WHAT IS EXPECTED –
Wherever "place" appears in a line of the listing, report that line.
----------------
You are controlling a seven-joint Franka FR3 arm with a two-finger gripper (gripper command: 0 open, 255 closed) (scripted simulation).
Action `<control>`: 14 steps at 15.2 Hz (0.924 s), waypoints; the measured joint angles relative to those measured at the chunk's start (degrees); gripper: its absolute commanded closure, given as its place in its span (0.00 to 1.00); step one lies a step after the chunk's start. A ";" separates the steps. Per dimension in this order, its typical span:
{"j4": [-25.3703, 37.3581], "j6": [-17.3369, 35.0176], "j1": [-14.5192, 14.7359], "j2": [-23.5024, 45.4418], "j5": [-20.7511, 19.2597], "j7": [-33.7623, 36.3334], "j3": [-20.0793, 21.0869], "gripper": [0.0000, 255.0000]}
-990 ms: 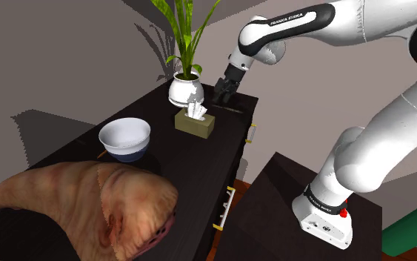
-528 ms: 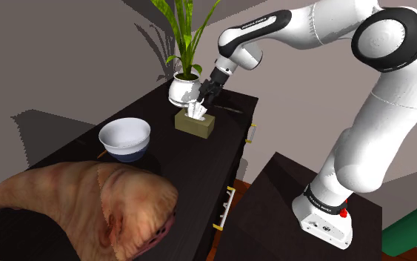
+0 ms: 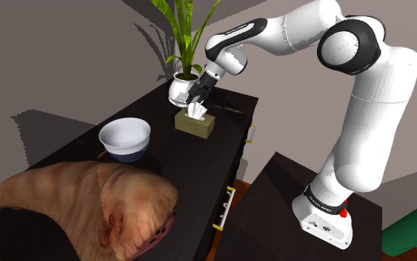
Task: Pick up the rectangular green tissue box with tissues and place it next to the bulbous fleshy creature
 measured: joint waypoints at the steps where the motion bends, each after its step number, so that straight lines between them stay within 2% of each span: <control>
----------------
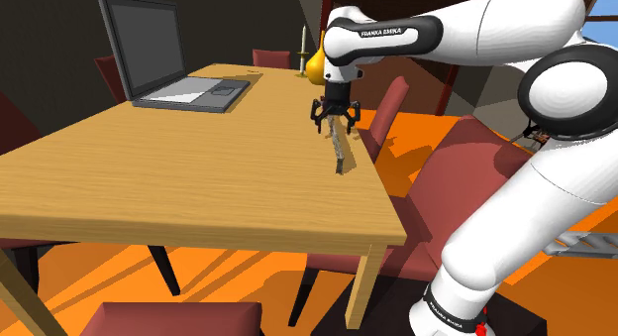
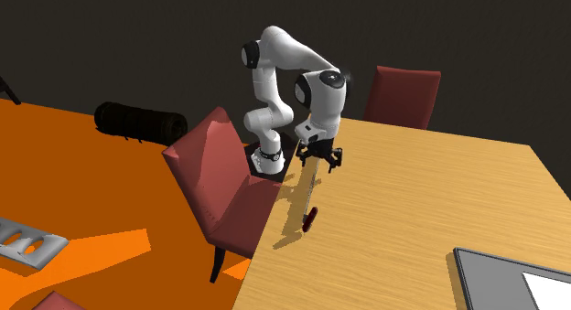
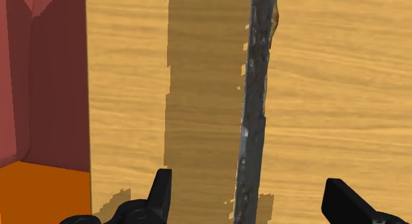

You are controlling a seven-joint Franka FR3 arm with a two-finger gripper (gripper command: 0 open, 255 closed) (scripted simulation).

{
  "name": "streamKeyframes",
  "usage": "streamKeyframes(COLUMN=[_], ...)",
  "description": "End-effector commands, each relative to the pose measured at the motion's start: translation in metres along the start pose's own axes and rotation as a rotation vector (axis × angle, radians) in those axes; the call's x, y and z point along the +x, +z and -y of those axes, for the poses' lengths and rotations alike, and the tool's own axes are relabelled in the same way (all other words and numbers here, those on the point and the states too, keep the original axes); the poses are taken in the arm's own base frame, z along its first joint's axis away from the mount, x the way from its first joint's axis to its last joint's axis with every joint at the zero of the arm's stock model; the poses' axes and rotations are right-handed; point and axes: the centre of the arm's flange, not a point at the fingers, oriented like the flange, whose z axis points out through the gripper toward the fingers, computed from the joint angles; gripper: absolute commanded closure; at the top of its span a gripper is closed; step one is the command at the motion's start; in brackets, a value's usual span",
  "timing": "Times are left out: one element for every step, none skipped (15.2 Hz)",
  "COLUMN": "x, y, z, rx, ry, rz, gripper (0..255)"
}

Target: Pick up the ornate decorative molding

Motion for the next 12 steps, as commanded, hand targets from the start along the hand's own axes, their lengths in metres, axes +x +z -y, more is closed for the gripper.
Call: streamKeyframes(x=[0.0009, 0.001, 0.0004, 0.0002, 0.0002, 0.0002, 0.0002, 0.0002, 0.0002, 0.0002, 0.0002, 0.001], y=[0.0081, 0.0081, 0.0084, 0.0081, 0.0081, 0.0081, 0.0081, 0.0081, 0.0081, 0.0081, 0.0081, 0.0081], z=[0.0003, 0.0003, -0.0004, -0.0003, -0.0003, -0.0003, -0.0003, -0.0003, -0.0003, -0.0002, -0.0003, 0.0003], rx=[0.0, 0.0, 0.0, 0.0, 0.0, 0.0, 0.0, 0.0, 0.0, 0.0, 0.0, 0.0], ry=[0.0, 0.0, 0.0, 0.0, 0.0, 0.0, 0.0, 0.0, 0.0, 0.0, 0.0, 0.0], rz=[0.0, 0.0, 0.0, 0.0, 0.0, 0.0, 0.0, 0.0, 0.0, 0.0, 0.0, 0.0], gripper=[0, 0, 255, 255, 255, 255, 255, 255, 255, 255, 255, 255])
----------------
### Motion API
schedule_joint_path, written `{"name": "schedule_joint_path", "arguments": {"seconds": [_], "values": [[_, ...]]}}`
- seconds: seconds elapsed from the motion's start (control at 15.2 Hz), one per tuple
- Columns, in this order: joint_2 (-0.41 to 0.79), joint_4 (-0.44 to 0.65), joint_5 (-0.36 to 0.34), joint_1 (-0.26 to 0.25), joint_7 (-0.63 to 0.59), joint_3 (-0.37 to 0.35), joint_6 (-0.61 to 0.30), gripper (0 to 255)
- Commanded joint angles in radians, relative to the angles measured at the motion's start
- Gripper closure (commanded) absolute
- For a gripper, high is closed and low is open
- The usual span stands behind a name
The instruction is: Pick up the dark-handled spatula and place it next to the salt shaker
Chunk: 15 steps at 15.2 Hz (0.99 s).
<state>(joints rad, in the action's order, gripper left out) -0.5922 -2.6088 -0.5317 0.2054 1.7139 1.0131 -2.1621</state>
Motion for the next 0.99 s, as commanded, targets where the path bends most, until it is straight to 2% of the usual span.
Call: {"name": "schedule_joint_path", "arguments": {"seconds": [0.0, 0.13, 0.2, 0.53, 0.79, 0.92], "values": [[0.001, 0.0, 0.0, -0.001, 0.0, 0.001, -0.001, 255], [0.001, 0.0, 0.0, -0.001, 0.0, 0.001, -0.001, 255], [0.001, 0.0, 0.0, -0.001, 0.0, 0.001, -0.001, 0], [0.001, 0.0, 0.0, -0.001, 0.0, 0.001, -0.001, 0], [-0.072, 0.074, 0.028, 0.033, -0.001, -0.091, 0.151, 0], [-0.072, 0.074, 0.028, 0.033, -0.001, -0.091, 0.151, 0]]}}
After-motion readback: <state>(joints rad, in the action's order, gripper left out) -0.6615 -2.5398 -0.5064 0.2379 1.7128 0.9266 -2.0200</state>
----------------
EXERCISE SOLUTION –
Action `<control>`: 14 steps at 15.2 Hz (0.924 s), waypoints; the measured joint angles relative to those measured at the chunk's start (degrees); gripper: its absolute commanded closure, given as its place in its span (0.00 to 1.00); step one lies a step after the chunk's start. A ";" separates the steps. Per dimension in this order, its typical span:
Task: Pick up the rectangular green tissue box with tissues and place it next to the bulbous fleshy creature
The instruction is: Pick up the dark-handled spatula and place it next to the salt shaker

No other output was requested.